Cezayirli Hasan Bey, Çeşme deniz savaşında ve Limni adasında gösterdiği kahramanlık ve başarı dolayısıyla Kasım 1770 yılında Kapdan-ı Deryalığa tayin edilmiş 27 Şubat 1774 tarihinde ayrılmış, Temmuz 1774'den 20 Nisan 1789 tarihinde ikinci defa Kapdan-ı Derya olmuş ve böylece toplam 18 yıl 1 ay 15 gün bu görevde kalmıştır. Hasan Paşa Çeşme mağlubiyetinin esas sebebinin gemilerin gerektiği gibi inşa edilmemiş ve personelin devrin bilgilerini yeterince öğrenmemiş olmasından kaynaklandığını, düşmanlara göre teknik bakımdan çok geri kalındığını, Padişah III. Mustafa'ya izah etmiş, bunun üzerine 1773'de Mühendishane açılmıştır.(1,2).



1770 Çeşme muharebesi sırasında müşavir olarak bulunan Macar Soylusu Baron de Tott'un 1784 yılında yayınlanan kitabında 1773 yılında açılan okulun adının "Riyaziye Okulu" olduğu yazılmaktadır. İtalyan Papaz Giambatista Toderini'nin 1787'de yayınladığı kitapta ise 1773'de açılan Okulun adı "Mühendishane" (Mühendis Khane-Ossia Camera die Geometria) olarak geçmektedir.



Baron de Tott'un kitabındaki "Ecole de Mathematique" sözcüğü Riyaziye Mektebi olarak düşünülebilir ise de Mühendishane'nin mukabilidir. Nitekim Mühendishane-i Berr-i Hümayun hocalarından Seyyid Mustafa'nın Mühendishane'de basılan "Diatribe de l'ingenieur Seid Mustapha sur L'etat actuel de Tart Militaire, du Genie, et des sciences a Constantinople" adlı eserinin ön sözünde kendi unvanını "Ingenieur et Professeur dans l'Ecole de Mathematique â Sudlitze" diye Fransızcaya çevirmiştir.

Cezayirli Gazi Hasan Paşa'nın 2. Kapdan-ı Deryalığı sırasında Darağacında Tersane-i Amirede, eski kadırgaların çekildikleri gözlerden (çeşm) birinin içinde 18 Kasım 1776 tarihinde Hendese Odasının törenle açıldığı, Küçük Hüseyin Paşanın III. Selim'e sunduğu 26.1.1797 tarihli lâyihada belirtilmektedir. Mühendishane-i Bahrî-i Hümâyûn'un başlangıç tarihi bu sebeple bazı araştırıcılara göre 1773 diğerlerine göre ise 1776'dır. Aradaki bu 3 yıllık fark şu şekilde açıklanabilir.

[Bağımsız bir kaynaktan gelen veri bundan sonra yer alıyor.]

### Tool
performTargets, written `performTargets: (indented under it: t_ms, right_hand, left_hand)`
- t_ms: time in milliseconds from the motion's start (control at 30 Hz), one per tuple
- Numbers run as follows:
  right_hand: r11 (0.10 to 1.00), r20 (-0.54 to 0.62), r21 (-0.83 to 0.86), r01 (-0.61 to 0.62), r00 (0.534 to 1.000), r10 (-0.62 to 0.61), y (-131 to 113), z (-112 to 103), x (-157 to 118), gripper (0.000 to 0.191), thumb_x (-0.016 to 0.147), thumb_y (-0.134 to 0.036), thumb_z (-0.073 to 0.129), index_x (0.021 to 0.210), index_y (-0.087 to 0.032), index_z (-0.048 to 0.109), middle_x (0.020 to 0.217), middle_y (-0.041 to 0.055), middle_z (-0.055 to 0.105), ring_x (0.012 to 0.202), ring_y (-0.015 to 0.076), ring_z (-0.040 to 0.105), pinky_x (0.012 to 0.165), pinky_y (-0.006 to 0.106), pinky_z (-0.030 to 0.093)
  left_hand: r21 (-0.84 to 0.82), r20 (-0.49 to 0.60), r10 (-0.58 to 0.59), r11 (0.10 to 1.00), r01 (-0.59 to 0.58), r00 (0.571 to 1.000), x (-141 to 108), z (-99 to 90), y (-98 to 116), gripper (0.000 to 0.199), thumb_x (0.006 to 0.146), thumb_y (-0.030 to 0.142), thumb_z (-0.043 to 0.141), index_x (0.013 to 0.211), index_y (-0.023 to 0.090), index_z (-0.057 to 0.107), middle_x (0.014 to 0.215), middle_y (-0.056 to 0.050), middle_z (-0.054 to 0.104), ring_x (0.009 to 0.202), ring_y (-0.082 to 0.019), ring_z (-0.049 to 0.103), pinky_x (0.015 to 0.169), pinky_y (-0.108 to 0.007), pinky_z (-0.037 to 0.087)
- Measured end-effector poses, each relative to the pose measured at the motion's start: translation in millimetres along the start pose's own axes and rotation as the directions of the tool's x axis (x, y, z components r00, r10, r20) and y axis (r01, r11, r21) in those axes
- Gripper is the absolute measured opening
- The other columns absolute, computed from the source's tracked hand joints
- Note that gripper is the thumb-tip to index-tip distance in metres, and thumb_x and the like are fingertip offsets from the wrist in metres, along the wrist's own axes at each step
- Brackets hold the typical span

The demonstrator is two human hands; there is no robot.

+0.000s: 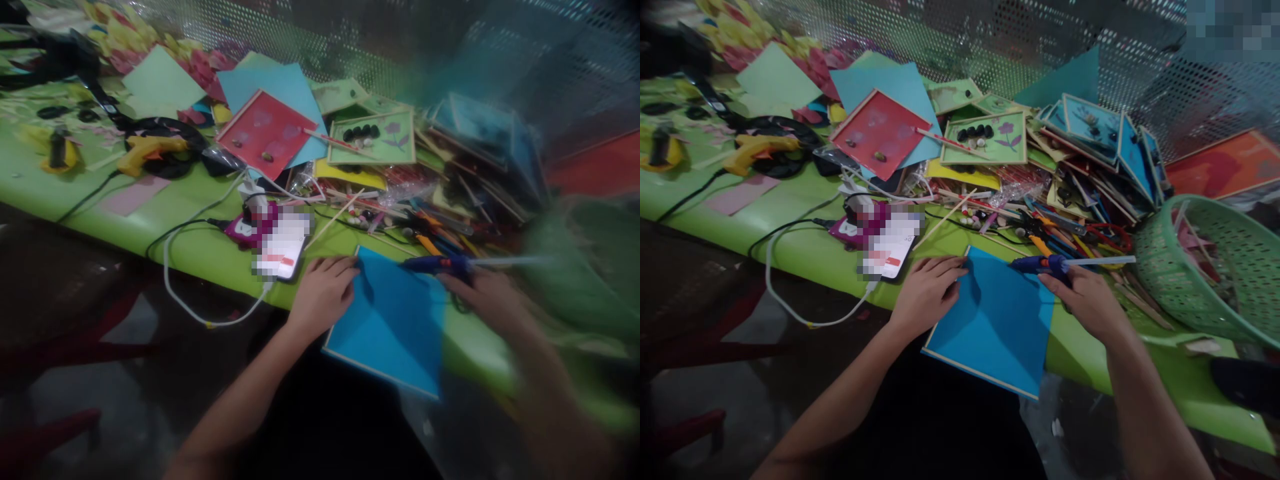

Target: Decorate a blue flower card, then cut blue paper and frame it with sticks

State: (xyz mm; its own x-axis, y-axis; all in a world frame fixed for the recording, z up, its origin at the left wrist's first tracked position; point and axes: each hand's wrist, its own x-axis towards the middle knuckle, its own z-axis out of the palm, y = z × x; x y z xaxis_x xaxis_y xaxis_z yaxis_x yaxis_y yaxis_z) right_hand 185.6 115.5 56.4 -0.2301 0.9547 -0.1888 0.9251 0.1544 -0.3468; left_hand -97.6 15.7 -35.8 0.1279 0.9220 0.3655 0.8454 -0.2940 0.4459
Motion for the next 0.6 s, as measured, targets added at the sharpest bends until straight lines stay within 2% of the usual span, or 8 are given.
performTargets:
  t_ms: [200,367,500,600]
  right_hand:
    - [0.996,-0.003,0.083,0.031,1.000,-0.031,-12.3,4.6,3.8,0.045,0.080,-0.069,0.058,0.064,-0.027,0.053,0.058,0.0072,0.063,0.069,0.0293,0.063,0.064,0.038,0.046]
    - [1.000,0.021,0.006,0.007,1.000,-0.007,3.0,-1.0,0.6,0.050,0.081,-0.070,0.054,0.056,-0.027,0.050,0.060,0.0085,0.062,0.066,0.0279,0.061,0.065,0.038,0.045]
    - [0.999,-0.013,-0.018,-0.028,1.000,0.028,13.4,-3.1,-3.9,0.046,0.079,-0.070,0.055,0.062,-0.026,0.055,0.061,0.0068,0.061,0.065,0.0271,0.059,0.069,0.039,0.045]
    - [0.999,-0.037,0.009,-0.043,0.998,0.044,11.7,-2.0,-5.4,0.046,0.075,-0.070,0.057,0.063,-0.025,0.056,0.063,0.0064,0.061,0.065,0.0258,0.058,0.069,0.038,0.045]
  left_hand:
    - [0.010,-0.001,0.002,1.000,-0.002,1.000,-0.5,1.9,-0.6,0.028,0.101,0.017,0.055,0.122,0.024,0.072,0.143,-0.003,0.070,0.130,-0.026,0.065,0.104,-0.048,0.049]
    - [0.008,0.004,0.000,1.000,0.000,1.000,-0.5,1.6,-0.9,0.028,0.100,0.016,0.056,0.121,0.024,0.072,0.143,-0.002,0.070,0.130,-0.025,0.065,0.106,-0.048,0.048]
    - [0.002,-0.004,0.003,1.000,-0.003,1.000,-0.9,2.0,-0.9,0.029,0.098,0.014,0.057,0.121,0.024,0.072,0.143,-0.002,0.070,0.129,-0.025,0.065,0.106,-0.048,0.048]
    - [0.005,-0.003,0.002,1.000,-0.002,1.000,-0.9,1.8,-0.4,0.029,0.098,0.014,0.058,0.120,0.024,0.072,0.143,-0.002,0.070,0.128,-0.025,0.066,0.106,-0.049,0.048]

Küçük Hüseyin Paşa'nın lâyihasında "Tersaneye lüzumlu olan sefine inşa eylemek ve derya haritası ve müteferriatını bilmek mısullû hendese teallümüna 1190 (1776) tarihinde nizam verildikte..." dendiğine göre 1776'da Tersanede açılan Mühendishaneye, eski Mühendishane geliştirilerek gemi inşa etmek ve deniz haritası çizmek gibi denizcilikle ilgili bilgilere ağırlık verecek şekilde, yeni bir şekil verilmiştir. O halde Mühendishane-i Bahri-i Humâyûn'un başlangıç tarihini okulun adı ne olursa olsun 1773 olarak almak gerekecektir. Bu okulun açılmasından çok önce İstanbul'da bulunan Baron de Tott ile Mühendishaneyi ziyaret eden ve hocalarla konuşan GiambatistaTodereni'nin de başlangıç olarak verdikleri 1773 tarihi doğrudur. Küçük Hüseyin Paşa'nın Lâyihasında bu tek odalı Hendesehanenin kifayetsiz olması dolayısıyla Halil Hamid Paşa'nın Sadr-ı A'zamlığı sırasında (1782-1785) Tersane Emini Mehmet Ataullah Efendi eliyle Tersane zindanı yanında, üç anbarlı kalyonların yapıldığı yerde, birkaç odalı Hendesehane inşa olunarak öğretmen ve öğrencilerin oraya taşındığı yazılıdır.

Rusların Kırım Hanlığının işlerine karışması üzerine orduyu yetiştirmek için yabancı uzmanlar getirtilmiş, başka okul olmadığı için onlar da Mühendishane-i Bahrî-i Hümâyûnda ders vermişler. Küçük Hüseyin Paşa'nın lâyihasında 1776 yılında yeni bir şekle sokulan Mühendishaneye Cezayirli Hasan Efendi, Hoca olarak tayin edilmiş, bazı kaptanlar ve devlet ricalinin çocuklarından 50 kadar öğrenciye Salı ve Cuma günlerinin dışında ders verilmiştir. Cezayirli Hasan Hoca donanmaya Mirî Kaptan olarak tayin edilince yerine Hocalardan Seyyid Osman Efendi getirilmiştir.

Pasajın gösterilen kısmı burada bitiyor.